#### [Task directions]
Copy the lines exactly. Begin at the first line of the data and stop after the line with "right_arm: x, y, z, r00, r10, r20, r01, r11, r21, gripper".

#### [Data shown]
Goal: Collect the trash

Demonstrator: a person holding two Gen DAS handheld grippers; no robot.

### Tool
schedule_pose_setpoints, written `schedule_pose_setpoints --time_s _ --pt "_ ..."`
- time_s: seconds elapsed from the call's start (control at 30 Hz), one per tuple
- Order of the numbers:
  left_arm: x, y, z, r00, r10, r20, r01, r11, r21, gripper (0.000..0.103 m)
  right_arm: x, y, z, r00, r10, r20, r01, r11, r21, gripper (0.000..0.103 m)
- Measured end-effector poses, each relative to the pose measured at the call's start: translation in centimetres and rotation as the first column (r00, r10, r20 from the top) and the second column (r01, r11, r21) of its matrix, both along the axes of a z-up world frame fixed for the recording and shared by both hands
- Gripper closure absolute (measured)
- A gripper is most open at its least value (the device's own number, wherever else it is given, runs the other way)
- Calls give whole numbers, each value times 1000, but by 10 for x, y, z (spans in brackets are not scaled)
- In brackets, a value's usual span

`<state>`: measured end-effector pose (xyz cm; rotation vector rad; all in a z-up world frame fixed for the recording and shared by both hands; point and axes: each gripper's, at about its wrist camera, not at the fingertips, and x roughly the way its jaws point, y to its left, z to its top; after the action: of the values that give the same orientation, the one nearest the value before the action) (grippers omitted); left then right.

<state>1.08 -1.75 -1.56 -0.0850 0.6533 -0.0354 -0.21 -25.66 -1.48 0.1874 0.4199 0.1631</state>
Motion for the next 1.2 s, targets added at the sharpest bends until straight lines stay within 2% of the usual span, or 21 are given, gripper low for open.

#### [Answer]
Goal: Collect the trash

Demonstrator: a person holding two Gen DAS handheld grippers; no robot.

### Tool
schedule_pose_setpoints, written `schedule_pose_setpoints --time_s _ --pt "_ ..."`
- time_s: seconds elapsed from the call's start (control at 30 Hz), one per tuple
- Order of the numbers:
  left_arm: x, y, z, r00, r10, r20, r01, r11, r21, gripper (0.000..0.103 m)
  right_arm: x, y, z, r00, r10, r20, r01, r11, r21, gripper (0.000..0.103 m)

What has been written completes the answer.